Among the lines below, a stretch begins at the one with "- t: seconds" and ends at the one with "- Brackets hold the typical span". Repeat that stretch exactly, ends included.

══════════

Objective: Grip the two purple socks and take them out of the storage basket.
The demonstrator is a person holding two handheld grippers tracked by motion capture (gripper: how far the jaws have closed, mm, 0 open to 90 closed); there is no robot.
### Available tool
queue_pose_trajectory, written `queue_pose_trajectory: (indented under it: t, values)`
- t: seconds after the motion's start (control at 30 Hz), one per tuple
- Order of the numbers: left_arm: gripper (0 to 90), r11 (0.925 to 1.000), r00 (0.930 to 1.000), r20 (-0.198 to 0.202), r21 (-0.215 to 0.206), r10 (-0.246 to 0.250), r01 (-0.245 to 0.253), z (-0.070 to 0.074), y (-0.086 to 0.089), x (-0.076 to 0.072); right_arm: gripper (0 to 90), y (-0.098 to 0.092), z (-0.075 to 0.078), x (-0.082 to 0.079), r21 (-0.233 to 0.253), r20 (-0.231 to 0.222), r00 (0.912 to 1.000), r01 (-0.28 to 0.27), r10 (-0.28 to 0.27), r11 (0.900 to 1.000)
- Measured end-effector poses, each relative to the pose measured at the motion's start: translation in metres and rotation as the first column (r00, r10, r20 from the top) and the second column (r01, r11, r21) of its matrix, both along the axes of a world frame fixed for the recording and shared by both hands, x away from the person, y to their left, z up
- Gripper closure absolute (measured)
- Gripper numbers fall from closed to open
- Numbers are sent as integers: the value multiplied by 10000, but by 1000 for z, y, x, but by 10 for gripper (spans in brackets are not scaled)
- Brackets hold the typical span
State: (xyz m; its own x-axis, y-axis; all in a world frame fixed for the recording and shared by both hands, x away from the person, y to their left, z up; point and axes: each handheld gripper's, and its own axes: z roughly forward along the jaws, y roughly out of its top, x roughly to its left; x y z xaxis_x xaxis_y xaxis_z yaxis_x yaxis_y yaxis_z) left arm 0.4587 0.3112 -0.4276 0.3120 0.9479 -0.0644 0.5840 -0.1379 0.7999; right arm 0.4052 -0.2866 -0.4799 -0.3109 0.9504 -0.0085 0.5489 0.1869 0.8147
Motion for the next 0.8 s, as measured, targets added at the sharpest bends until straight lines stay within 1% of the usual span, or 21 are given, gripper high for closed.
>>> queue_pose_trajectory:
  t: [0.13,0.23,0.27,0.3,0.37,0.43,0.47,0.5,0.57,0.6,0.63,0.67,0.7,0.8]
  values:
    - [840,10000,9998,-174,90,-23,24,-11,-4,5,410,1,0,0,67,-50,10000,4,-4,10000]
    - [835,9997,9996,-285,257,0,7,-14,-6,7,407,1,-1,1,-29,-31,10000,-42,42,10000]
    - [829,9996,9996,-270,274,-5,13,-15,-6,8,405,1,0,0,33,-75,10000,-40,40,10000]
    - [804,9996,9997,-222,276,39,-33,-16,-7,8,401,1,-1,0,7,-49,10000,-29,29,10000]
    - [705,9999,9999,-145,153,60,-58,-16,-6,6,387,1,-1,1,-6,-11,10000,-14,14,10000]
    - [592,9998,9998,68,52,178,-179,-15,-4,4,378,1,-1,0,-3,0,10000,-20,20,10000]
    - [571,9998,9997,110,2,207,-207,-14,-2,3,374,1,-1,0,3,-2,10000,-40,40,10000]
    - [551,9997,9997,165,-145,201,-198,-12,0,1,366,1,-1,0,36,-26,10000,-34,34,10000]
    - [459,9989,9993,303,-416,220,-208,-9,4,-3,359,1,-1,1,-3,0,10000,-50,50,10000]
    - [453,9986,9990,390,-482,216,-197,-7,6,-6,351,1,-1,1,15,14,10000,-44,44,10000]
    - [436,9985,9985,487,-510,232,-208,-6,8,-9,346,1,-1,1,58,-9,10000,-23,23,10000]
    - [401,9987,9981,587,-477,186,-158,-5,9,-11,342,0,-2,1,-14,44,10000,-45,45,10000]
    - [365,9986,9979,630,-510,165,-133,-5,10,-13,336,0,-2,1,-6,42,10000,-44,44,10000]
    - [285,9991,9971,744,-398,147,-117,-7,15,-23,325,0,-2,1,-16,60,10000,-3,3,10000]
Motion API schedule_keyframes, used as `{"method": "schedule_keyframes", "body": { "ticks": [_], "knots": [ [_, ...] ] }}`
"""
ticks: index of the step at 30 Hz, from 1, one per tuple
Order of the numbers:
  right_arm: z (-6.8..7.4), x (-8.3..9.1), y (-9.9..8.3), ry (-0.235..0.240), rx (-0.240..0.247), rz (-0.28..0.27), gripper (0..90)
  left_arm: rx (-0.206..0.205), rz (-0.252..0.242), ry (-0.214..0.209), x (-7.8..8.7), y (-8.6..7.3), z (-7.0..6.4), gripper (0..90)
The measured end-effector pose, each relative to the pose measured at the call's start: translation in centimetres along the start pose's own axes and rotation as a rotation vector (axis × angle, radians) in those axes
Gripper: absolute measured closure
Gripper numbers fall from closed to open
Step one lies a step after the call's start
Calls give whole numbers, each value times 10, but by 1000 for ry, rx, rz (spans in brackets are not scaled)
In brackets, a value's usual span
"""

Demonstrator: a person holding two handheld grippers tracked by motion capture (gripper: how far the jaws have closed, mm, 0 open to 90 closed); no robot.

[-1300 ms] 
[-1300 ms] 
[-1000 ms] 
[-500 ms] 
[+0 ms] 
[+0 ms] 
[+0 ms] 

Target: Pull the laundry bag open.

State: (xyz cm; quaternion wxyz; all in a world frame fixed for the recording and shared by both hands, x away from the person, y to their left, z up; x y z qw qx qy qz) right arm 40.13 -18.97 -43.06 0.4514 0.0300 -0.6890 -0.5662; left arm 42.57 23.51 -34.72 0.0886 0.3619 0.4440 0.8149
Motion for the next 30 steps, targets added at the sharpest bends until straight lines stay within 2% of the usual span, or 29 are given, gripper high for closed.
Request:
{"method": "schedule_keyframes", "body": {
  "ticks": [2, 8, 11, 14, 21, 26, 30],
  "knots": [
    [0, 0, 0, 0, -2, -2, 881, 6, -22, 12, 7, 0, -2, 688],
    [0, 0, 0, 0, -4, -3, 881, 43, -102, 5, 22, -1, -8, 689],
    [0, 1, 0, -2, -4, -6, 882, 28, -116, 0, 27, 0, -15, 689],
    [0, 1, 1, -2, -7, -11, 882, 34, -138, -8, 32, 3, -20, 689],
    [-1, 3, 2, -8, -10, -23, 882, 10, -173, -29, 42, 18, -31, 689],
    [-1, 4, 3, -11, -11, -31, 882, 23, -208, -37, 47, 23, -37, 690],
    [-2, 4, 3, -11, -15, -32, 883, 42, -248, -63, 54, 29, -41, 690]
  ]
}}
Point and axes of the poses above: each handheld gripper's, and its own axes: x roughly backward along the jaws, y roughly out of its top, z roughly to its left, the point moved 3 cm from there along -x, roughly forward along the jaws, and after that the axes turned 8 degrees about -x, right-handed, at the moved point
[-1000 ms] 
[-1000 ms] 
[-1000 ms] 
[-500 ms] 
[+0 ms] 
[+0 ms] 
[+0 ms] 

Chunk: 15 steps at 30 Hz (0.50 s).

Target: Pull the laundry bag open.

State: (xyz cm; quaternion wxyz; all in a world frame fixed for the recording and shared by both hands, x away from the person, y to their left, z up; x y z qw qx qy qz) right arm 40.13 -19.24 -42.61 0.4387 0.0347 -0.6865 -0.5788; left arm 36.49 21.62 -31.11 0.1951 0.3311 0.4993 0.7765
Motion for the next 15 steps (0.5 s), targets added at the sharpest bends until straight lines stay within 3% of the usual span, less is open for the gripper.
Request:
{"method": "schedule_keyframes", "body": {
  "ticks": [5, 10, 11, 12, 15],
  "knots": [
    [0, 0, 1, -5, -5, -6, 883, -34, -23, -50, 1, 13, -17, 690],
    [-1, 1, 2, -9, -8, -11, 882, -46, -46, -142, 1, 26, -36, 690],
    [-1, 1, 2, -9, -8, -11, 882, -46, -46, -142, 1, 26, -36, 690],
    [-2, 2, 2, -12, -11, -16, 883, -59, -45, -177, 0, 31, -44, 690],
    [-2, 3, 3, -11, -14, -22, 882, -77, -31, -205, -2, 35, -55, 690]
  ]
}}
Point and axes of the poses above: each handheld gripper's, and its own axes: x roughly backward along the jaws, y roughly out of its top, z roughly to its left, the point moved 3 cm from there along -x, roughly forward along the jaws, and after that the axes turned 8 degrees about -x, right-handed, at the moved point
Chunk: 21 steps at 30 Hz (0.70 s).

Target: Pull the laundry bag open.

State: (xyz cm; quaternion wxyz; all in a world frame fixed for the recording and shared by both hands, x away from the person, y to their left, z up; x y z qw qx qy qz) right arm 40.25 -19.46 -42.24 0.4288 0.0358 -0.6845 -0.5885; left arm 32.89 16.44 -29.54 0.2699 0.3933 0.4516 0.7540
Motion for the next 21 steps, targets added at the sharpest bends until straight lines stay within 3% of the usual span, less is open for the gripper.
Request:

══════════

OUTPUT FOR THIS TASK:
- t: seconds after the motion's start (control at 30 Hz), one per tuple
- Order of the numbers: left_arm: gripper (0 to 90), r11 (0.925 to 1.000), r00 (0.930 to 1.000), r20 (-0.198 to 0.202), r21 (-0.215 to 0.206), r10 (-0.246 to 0.250), r01 (-0.245 to 0.253), z (-0.070 to 0.074), y (-0.086 to 0.089), x (-0.076 to 0.072); right_arm: gripper (0 to 90), y (-0.098 to 0.092), z (-0.075 to 0.078), x (-0.082 to 0.079), r21 (-0.233 to 0.253), r20 (-0.231 to 0.222), r00 (0.912 to 1.000), r01 (-0.28 to 0.27), r10 (-0.28 to 0.27), r11 (0.900 to 1.000)
- Measured end-effector poses, each relative to the pose measured at the motion's start: translation in metres and rotation as the first column (r00, r10, r20 from the top) and the second column (r01, r11, r21) of its matrix, both along the axes of a world frame fixed for the recording and shared by both hands, x away from the person, y to their left, z up
- Gripper closure absolute (measured)
- Gripper numbers fall from closed to open
- Numbers are sent as integers: the value multiplied by 10000, but by 1000 for z, y, x, but by 10 for gripper (spans in brackets are not scaled)
- Brackets hold the typical span

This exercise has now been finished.